◆ **WHAT IS REQUIRED**: Each line in the entries below that holds the word "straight" belongs in the answer.

◆ **RECORDS SUPPLIED**:
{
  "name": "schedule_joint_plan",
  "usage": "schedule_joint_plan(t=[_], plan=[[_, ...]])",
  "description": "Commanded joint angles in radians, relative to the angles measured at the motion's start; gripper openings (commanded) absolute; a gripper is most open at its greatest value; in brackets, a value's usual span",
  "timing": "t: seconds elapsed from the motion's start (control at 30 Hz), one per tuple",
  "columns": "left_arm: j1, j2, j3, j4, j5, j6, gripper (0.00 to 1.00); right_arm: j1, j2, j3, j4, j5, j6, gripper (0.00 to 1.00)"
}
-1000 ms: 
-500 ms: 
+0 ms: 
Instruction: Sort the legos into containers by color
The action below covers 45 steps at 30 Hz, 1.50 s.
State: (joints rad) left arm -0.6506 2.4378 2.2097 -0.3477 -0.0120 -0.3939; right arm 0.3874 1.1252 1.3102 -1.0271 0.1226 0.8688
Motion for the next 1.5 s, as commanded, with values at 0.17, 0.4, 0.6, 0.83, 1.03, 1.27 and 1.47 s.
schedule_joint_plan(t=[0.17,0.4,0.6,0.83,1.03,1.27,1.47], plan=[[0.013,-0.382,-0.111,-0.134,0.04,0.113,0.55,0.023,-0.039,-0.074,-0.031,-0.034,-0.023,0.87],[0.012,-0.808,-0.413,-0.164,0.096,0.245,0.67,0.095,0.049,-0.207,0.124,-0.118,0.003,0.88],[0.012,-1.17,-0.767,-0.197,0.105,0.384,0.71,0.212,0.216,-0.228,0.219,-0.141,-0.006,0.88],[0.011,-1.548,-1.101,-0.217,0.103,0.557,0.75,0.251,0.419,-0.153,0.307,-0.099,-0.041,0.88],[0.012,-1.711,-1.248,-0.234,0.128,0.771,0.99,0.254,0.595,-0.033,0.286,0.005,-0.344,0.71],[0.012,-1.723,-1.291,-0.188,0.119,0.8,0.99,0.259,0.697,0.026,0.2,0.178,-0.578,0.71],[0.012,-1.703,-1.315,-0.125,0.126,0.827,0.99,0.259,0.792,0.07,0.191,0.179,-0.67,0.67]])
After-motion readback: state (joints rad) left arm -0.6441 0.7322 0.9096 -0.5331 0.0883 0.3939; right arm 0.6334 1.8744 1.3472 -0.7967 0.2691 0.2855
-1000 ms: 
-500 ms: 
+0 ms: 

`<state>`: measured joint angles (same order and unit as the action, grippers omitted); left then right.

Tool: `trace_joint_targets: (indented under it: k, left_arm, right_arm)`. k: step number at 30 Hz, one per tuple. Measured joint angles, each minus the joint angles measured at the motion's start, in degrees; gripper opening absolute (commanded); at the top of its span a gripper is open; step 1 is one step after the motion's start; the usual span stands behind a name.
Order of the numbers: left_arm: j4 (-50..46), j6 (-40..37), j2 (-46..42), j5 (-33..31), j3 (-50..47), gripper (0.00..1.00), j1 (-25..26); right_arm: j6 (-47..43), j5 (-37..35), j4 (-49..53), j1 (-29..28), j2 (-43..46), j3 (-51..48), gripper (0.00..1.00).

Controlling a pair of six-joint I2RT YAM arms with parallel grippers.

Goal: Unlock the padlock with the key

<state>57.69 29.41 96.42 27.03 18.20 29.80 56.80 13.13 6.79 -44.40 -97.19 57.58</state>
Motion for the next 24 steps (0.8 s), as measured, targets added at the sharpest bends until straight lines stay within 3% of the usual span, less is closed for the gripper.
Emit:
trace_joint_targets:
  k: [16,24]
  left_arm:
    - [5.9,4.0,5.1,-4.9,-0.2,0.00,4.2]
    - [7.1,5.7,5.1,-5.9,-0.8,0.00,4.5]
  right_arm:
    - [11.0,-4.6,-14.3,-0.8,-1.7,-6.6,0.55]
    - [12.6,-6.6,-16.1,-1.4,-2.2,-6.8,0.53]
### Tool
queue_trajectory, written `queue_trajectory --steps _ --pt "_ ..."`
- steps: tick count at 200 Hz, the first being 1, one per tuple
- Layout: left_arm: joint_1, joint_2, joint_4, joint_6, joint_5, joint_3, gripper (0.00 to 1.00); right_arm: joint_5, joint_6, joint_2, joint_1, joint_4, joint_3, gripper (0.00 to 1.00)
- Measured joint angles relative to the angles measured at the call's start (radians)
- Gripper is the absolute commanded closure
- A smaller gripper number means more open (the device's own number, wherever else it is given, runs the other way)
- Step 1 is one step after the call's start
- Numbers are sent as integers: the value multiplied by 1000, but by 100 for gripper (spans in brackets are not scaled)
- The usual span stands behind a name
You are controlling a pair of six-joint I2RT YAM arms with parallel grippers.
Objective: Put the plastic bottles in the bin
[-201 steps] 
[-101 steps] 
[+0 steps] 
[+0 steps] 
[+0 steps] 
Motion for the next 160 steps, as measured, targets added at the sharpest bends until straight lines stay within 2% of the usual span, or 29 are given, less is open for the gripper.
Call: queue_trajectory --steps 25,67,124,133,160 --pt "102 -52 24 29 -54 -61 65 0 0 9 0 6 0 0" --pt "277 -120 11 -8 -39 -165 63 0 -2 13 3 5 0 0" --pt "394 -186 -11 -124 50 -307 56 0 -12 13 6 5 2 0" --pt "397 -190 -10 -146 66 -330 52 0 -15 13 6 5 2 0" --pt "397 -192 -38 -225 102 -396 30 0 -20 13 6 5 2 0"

◆ **RESPONSE**:
Motion for the next 24 steps (0.8 s), as measured, targets added at the sharpest bends until straight lines stay within 3% of the usual span, less is closed for the gripper.
Motion for the next 160 steps, as measured, targets added at the sharpest bends until straight lines stay within 2% of the usual span, or 29 are given, less is open for the gripper.

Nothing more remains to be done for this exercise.